Below please find some insightful questions on Chapters 24 & 25 written by your classmate, Daniel Chitrik.

Slave cutting sugar cane. Etching; 1799. Bibliotheque des Arts Decoratifs, Paris, France

1) The Spanish crown established two main centers of authority in the Americas, and had a viceroy exercise control from each of these centers. Although these viceroys held considerable power, they had to answer questions to the king, and were subjected to the review of courts known as audiencias. Thus, the king of Spain ensured that the viceroys would not become too independent. Another law the Spanish government implemented was that a fifth of all silver mined was taxed to the crown. Why do you think these viceroys and colonizing Spaniards not revolt against their king earlier than they did?


2) History relates that Hernan Cortes made his way from Veracruz to the island city of Tenochtitlan, the beautiful Aztec capital. At first Cortes was friendly with the Aztec king Montezuma, however, eventually Cortez waged war against him. Why did Montezuma ever allow Cortes to enter his capital? Didn’t he see Cortes with his army? Do you think he must have heard reports about the Europeans trying to conquer the New World? Or did Montezuma not understand European intentions?


3) Before 1600, the Atlantic slave trade operated on a modest scale. During the seventeenth century, slave exports rose dramatically, and by the eighteenth century, over fifty thousand slaves were transported from the African slave markets per year. From beginning to end, the Atlantic slave trade brought over about twelve million slaves to the western hemisphere. Did the Atlantic slave trade start capitalism in Europe? Would the American Revolution ever happen without slaves? What would the Americas in the seventeenth century look like without slaves working in the mines and sugar plantations?


4) The founding fathers fought the revolution on the grounds that “all men created equal,” and they later wrote out the constitution insuring the freedom that free men deserve. Was slavery not hypocrisy to their beliefs? Is the belief that “all men created equal” not antithetical to having slaves?

17 Comments on “Chapters 24 & 25 Web Questions”

  1. Lindsay Poulakos says:

    4) Some of the founding fathers claimed to be appalled by slavery and had wished for it’s abolishment, but many of them were in fact hypocrites that had owned hundreds of slaves themselves; Thomas Jefferson is said to have owned about 650 slaves during his lifetime (Wikipedia). The problem with overcoming the practice of slavery for these men was probably because its roots ran so deep, dating back to the Roman Empire and even being repeatedly mentioned in the Old and New Testament. The idea of owning another human being was thought to be an acceptable and common practice and that same mentality was passed along through generations. Since it had been so deeply engrained in their comfortable lifestyle, it probably made it that much harder to give up. The drafters of the constitution also made it a point to leave out the words “slave” or “slavery”, but thought to slip in a few sections that enforced slave ownership and slave trade. So from this, we can say that they carefully worded the constitution to merely mean that all men may be CREATED equal, but are not subject to be treated as or to exist as equals.

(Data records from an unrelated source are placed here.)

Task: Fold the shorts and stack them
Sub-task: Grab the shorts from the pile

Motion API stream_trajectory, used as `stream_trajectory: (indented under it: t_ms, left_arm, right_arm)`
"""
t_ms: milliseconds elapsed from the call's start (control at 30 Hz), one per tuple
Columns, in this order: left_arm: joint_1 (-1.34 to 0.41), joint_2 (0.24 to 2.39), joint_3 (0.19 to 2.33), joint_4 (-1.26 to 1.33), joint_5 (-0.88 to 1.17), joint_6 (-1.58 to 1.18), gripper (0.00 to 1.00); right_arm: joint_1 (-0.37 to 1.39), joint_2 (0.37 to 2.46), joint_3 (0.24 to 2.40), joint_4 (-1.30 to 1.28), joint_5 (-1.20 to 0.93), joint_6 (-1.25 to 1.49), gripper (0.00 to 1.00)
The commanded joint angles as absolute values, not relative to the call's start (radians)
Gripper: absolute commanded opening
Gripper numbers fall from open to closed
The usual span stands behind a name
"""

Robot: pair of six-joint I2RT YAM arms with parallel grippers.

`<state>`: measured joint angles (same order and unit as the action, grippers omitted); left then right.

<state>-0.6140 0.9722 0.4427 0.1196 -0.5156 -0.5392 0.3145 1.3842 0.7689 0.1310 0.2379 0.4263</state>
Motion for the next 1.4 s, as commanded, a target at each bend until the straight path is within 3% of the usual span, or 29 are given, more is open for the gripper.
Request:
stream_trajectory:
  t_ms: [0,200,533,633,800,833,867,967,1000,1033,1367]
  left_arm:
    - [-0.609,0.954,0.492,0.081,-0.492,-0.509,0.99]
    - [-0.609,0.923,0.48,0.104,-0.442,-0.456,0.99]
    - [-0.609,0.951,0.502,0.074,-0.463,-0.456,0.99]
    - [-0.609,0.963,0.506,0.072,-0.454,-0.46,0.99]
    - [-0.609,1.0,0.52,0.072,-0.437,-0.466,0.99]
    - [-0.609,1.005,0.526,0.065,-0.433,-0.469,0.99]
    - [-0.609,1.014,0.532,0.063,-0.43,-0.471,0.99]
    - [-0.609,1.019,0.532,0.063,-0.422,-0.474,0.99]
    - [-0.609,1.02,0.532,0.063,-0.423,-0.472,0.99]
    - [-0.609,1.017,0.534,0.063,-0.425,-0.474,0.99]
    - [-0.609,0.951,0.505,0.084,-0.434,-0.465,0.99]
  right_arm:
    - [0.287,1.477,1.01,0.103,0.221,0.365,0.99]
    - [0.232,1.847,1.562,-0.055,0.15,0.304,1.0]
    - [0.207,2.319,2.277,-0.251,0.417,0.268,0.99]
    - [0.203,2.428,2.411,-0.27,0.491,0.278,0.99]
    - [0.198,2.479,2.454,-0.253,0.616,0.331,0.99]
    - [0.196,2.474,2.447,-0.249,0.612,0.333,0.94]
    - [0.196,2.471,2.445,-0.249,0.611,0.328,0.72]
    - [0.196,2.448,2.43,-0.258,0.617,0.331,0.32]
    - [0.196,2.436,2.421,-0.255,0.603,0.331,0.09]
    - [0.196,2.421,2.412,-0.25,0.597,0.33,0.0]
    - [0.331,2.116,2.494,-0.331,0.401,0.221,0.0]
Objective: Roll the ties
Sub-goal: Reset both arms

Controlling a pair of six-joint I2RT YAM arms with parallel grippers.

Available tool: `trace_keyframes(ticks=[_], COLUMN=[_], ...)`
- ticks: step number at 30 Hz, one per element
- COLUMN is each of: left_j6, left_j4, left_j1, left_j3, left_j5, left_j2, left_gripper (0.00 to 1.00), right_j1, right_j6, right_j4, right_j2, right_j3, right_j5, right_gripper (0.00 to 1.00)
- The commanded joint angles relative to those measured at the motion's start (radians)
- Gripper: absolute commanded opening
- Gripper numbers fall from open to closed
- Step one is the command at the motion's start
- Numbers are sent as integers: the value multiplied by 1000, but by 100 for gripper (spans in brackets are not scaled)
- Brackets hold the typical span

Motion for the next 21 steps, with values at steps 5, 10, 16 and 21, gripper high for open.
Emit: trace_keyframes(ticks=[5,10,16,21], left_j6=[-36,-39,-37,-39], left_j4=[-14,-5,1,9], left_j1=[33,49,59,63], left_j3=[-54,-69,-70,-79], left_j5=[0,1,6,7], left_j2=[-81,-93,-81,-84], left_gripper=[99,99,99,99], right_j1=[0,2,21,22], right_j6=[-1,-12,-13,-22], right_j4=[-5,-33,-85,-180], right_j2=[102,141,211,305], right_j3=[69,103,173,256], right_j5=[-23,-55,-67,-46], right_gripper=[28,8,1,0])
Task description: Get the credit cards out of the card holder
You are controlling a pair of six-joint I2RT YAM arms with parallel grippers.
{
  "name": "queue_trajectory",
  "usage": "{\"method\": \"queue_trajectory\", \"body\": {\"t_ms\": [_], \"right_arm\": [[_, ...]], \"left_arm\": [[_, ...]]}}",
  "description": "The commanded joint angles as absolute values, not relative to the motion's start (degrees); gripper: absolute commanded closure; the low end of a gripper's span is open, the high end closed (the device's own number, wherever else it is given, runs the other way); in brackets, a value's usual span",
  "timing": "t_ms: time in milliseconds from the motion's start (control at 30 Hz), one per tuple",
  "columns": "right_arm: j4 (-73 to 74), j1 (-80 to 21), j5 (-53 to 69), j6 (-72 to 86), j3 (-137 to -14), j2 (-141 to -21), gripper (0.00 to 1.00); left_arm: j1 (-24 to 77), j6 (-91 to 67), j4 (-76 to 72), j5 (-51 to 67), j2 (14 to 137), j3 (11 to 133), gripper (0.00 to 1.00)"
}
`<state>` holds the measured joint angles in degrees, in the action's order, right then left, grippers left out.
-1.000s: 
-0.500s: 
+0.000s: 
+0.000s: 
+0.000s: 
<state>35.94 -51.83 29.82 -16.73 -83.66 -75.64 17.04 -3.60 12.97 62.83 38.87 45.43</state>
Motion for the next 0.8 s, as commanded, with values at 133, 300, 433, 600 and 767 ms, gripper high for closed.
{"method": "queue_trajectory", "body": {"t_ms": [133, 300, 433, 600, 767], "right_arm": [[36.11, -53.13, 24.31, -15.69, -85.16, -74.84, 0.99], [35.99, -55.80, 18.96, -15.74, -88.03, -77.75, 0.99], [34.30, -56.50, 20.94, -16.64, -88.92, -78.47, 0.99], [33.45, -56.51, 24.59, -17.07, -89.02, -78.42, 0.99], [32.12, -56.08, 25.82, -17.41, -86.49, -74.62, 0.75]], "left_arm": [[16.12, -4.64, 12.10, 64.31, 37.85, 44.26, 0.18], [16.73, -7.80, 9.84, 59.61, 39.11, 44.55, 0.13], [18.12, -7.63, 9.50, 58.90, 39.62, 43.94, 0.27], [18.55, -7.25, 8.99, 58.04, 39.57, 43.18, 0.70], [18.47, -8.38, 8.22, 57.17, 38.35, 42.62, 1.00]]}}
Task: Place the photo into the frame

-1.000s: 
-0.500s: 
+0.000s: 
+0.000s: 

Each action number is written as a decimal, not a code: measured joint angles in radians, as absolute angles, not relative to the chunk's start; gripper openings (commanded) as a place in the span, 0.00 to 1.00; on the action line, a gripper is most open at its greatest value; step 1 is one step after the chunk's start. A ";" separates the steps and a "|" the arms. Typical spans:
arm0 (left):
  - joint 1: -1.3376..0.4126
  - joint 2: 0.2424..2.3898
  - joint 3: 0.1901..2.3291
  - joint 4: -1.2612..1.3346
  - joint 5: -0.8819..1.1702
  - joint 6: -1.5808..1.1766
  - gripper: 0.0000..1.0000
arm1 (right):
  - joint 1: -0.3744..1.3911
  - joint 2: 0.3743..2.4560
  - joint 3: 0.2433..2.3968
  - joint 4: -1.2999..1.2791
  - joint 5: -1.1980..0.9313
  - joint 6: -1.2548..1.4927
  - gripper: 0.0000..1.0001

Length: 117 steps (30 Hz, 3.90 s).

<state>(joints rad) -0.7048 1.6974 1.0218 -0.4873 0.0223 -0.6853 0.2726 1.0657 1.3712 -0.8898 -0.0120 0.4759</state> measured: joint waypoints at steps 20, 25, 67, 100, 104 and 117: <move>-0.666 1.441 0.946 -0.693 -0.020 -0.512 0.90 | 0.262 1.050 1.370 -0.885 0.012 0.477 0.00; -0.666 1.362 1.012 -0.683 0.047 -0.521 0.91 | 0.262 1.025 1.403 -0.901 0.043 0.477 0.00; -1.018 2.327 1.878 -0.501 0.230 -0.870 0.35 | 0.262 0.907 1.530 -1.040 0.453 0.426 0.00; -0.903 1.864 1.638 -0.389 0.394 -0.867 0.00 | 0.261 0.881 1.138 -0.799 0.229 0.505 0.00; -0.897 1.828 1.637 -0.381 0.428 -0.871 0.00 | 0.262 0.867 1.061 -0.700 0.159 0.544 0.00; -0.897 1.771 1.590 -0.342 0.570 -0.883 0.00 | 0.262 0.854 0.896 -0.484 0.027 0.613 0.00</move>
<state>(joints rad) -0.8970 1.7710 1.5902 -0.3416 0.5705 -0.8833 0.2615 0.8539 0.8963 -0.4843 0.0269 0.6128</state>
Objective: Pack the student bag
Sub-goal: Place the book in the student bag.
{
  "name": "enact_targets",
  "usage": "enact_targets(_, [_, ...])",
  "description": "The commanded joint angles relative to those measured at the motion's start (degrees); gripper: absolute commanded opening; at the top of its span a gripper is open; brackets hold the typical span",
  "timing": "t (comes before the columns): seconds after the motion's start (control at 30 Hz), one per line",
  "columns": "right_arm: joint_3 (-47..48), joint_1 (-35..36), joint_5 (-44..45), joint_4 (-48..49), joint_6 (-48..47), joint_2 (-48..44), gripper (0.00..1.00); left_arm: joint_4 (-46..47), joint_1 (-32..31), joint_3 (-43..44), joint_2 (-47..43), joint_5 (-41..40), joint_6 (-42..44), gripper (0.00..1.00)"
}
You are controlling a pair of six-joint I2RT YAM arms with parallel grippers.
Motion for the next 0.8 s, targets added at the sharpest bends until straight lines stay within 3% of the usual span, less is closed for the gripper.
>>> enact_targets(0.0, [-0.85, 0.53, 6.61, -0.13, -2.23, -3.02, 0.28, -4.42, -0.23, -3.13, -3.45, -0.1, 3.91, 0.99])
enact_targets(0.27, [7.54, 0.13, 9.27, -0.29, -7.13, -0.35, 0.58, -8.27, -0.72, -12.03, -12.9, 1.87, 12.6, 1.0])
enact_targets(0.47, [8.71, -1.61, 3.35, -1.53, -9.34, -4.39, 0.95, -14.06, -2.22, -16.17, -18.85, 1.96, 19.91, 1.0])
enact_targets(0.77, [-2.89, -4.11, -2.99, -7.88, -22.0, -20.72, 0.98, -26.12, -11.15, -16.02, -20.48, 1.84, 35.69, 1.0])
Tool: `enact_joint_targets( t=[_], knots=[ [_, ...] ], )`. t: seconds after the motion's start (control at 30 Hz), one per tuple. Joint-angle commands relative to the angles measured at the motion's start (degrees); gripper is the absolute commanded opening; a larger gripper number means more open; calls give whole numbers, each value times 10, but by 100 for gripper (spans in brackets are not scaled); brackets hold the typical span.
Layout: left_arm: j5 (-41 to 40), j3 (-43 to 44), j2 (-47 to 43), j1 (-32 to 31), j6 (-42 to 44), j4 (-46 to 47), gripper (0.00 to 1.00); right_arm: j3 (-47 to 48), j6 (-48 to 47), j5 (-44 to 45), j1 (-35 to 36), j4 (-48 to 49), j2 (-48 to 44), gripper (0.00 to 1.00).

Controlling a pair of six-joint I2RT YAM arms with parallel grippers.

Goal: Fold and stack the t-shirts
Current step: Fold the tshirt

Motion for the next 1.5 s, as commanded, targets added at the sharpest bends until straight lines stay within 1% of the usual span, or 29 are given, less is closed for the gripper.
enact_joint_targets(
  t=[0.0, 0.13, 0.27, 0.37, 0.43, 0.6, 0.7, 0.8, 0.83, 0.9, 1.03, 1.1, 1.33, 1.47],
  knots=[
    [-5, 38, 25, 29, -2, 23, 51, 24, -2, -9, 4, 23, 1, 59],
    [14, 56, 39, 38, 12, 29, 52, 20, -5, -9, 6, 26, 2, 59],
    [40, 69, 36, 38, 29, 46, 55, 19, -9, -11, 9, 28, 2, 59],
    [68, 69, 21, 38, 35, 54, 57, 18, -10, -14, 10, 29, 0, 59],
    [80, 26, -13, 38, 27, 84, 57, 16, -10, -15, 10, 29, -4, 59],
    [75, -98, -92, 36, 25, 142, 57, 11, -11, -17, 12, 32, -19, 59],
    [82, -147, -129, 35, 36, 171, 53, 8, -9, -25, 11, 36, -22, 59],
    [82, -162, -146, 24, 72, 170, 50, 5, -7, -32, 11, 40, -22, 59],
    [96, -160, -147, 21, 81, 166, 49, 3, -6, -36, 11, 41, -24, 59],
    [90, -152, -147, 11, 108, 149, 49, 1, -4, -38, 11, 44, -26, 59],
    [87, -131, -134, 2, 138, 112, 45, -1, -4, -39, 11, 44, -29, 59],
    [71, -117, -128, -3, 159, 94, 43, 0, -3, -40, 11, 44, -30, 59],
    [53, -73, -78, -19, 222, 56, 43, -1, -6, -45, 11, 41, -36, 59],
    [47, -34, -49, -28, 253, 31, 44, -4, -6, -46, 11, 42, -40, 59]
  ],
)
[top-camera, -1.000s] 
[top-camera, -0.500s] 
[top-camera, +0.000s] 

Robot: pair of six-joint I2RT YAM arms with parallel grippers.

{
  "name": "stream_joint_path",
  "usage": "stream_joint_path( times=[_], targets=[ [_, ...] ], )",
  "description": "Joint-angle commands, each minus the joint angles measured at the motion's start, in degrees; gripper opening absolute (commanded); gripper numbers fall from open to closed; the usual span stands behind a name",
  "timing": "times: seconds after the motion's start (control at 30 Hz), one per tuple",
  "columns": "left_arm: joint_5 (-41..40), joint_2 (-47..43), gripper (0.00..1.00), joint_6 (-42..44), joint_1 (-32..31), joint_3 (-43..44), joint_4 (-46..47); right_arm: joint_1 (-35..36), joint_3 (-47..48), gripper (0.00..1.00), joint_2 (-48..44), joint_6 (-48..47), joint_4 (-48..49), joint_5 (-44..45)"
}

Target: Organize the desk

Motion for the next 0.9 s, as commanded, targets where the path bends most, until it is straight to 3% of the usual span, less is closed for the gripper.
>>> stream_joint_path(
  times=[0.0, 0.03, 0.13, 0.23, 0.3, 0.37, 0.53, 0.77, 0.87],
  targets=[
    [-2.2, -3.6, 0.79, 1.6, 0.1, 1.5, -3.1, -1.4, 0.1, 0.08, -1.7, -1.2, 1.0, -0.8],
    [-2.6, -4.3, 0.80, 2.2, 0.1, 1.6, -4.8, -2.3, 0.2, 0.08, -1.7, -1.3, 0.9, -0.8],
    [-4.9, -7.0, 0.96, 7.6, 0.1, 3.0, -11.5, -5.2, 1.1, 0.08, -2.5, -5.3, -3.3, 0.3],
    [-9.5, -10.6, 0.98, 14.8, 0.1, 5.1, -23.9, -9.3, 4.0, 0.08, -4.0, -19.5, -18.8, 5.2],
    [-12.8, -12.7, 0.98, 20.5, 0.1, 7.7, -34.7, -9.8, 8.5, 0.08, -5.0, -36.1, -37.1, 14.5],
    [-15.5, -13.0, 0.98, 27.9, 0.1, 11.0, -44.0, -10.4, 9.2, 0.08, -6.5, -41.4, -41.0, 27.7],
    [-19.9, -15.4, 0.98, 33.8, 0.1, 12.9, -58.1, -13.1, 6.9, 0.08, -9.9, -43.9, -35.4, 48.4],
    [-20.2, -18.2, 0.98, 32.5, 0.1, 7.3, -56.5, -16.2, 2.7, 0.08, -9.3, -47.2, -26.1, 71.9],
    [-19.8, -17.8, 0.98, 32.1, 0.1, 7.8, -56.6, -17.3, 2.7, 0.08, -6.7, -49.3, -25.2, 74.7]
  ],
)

    • daniel chitrik says:

      I agree with all that you wrote, however, it is nonetheless still hard to understand how they could have written those words. Equal means fair for all, impartiality. To consider another human 3/5 of a person is abhorrent and illogical. It may be that they simply did not have the power and hence had to excuse themselves without really answering their questions. Even congress did not have the power to prohibit slavery, as in known in the the Supreme Court’s infamous decision in Dred Scott v Sandford (1857), in which they ruled that Congress lacked the power to prohibit slavery in its territories. It may be that those words “all men created equal,” were really written begrudgingly, knowing that they were hypocritical words, yet an important statement that they believed the new country must be built on.

  2. N.Calliste says:

    The mentality of owning a slave may have become common practice when the constitution was written, but white men had associated color with slavery not long before it was written. Before the 18th century, the black ‘slaves’ that came over to the Americas were more of indentured servants, where they could could become free of their debt after it was worked off. A majority of the time those indentured servants never became free and died ‘in service’. When the Europeans realized that it would be more profitable to have black men work the fields rather than the natives (who knew the land and could escape) or white indentured servants (who were not as pro performance as the blacks), they just decided to keep the Africans as slaves. The Africans were moved into a new world where the land and language were foreign. Most of them were from different tribes so they couldn’t communicate with each other. The Europeans saw themselves as better than others so by the time the constitution was written the founding fathers (except believe Jefferson who originally wanted the slaves freed) had the same idea that slaves were less like man and more like animals. Back then, white men needed a race to look down on to call themselves dominant; even Asians were looked down on for having coarse hair. So yes, the founding fathers were hypocrites and would probably defend their actions by saying ‘well everyone else was doing it’.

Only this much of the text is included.